== Segment start ==
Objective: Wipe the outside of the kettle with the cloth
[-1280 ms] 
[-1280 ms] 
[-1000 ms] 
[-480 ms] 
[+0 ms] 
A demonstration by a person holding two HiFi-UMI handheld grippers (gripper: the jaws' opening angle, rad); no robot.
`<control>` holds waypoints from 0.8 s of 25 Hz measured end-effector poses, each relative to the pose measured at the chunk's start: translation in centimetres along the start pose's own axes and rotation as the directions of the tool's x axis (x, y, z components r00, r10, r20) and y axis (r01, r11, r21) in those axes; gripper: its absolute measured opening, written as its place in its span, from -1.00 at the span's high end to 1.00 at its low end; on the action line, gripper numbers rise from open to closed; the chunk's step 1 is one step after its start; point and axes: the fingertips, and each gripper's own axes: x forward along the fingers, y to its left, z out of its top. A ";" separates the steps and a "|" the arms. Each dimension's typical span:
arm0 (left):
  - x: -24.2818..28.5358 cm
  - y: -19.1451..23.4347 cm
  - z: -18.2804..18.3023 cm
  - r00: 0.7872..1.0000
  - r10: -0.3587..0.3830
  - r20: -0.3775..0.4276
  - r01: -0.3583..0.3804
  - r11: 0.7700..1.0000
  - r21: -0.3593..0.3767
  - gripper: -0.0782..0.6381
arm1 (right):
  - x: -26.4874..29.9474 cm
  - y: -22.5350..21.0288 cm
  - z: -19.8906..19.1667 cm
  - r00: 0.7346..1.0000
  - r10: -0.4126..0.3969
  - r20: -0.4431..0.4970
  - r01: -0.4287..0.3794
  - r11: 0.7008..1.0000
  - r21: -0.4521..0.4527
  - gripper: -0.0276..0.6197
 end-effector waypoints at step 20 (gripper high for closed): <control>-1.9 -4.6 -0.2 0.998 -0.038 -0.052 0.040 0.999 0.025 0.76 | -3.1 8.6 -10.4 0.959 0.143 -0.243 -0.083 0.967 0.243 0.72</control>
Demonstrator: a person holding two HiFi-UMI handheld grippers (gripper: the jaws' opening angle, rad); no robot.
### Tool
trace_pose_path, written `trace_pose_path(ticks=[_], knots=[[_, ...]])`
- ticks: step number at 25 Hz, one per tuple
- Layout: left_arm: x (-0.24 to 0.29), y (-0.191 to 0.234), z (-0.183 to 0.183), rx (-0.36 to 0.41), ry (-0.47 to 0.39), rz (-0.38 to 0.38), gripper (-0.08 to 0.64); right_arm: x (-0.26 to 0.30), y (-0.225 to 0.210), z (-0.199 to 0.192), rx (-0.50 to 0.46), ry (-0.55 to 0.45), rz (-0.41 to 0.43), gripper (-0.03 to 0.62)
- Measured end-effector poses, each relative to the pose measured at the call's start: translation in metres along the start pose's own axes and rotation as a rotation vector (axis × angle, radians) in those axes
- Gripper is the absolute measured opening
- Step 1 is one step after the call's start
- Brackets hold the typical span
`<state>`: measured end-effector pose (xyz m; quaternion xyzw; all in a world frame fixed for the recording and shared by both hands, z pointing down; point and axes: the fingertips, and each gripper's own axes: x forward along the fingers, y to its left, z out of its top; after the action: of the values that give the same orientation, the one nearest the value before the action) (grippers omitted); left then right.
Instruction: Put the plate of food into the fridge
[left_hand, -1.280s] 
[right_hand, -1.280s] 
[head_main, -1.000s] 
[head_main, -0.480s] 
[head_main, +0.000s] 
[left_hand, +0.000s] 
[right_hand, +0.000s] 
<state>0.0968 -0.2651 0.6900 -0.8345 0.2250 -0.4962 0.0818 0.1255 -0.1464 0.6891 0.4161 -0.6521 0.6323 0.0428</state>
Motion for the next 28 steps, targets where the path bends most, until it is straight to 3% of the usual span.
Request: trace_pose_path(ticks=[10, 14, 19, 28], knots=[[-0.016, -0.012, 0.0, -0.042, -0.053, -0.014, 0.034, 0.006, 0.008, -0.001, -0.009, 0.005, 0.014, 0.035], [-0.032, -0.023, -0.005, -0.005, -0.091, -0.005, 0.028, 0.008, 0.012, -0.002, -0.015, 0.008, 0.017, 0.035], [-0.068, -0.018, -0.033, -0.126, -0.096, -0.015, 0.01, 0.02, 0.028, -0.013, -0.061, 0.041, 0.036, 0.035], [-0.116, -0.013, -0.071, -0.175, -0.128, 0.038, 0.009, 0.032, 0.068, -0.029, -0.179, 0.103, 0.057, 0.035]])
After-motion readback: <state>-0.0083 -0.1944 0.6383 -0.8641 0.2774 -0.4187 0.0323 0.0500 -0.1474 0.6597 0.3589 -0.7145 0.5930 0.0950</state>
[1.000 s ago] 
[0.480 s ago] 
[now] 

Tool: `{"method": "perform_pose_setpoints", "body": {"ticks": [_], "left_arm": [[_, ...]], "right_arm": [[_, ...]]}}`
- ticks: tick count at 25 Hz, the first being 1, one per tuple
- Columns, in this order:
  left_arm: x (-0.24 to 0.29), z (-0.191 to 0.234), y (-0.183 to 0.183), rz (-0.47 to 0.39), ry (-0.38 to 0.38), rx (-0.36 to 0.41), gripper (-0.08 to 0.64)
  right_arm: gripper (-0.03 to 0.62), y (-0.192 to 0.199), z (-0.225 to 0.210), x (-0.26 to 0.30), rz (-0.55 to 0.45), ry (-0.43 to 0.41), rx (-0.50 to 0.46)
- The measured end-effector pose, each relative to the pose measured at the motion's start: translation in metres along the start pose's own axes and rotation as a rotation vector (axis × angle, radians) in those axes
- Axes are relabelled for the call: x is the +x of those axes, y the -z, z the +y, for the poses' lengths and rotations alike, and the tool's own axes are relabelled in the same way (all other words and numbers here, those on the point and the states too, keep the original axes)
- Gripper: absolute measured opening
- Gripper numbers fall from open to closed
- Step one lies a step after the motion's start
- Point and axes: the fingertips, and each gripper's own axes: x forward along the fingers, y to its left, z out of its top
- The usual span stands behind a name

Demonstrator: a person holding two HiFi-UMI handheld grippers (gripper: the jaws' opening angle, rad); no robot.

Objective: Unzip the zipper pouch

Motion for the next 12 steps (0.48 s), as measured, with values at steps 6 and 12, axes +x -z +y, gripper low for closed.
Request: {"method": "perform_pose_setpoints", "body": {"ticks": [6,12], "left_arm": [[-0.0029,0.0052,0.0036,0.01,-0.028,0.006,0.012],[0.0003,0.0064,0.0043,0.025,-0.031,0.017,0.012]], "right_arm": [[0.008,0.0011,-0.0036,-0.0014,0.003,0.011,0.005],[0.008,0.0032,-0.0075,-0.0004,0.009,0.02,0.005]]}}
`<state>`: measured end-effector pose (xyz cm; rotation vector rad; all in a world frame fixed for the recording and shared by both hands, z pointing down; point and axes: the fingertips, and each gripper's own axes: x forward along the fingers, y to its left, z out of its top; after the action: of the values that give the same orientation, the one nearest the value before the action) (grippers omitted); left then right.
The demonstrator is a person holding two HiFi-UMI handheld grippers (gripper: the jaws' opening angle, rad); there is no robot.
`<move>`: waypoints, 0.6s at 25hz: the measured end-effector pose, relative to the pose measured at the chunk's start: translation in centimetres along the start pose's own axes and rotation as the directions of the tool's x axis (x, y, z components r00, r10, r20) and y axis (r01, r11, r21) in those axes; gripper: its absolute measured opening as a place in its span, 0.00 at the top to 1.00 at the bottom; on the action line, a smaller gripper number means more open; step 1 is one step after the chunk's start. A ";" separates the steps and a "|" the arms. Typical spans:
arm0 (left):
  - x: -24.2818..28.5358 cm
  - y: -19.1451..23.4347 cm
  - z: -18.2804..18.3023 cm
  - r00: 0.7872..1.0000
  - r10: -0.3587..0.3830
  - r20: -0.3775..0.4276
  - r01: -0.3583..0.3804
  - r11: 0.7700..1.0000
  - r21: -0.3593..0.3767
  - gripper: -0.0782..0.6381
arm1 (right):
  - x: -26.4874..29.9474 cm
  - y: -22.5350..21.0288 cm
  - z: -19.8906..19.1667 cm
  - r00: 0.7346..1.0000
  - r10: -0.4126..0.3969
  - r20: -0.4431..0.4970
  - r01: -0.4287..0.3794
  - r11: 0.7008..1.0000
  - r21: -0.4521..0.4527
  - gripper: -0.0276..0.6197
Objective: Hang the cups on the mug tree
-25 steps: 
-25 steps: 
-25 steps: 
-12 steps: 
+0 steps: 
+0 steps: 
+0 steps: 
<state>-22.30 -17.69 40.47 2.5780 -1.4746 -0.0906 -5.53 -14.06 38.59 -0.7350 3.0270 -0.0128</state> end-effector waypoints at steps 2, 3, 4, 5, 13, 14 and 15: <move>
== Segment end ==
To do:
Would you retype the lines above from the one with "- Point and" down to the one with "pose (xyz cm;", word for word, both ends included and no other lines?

Answer area:
- Point and axes: the fingertips, and each gripper's own axes: x forward along the fingers, y to its left, z out of its top
- The usual span stands behind a name

Demonstrator: a person holding two HiFi-UMI handheld grippers (gripper: the jaws' opening angle, rad); no robot.

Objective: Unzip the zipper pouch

Motion for the next 12 steps (0.48 s), as measured, with values at steps 6 and 12, axes +x -z +y, gripper low for closed.
Request: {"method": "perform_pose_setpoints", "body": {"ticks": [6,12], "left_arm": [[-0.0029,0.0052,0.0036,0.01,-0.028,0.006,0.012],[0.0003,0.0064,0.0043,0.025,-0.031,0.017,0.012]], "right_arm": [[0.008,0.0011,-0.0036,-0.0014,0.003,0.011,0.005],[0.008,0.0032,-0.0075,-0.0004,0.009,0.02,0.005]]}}
`<state>`: measured end-effector pose (xyz cm; rotation vector rad; all in a world frame fixed for the recording and shared by both hands, z pointing down; point and axes: the fingertips, and each gripper's own axes: x forward along the fingers, y to its left, z out of its top; after the action: of the values that give the same orientation, the one nearest the value before the action) (grippers omitted); left then right.

This concludes the output for the exercise.